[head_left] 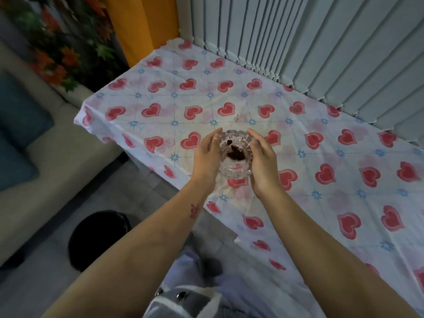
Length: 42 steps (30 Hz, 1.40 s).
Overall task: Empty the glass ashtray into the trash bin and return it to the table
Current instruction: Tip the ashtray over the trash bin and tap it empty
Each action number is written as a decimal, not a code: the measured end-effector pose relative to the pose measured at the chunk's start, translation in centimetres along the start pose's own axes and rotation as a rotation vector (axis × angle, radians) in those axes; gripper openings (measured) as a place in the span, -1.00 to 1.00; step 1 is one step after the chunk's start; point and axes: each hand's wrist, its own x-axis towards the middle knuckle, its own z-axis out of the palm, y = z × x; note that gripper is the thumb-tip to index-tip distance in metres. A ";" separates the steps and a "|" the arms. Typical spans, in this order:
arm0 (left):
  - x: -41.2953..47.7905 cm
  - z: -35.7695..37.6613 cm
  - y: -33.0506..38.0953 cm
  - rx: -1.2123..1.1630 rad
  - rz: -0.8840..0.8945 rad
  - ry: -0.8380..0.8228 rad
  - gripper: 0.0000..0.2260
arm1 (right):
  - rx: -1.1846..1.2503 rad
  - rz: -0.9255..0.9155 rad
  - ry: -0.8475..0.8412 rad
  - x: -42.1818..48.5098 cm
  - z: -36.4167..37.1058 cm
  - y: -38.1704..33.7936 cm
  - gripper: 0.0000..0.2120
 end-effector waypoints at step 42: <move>-7.4 -39.6 -11.9 -0.526 0.157 1.069 -0.77 | -0.050 0.215 -0.799 -16.2 36.3 19.2 -0.68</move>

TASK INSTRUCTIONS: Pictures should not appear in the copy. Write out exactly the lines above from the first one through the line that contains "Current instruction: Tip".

TASK RESULT:
[head_left] 
Length: 42 steps (30 Hz, 1.40 s).
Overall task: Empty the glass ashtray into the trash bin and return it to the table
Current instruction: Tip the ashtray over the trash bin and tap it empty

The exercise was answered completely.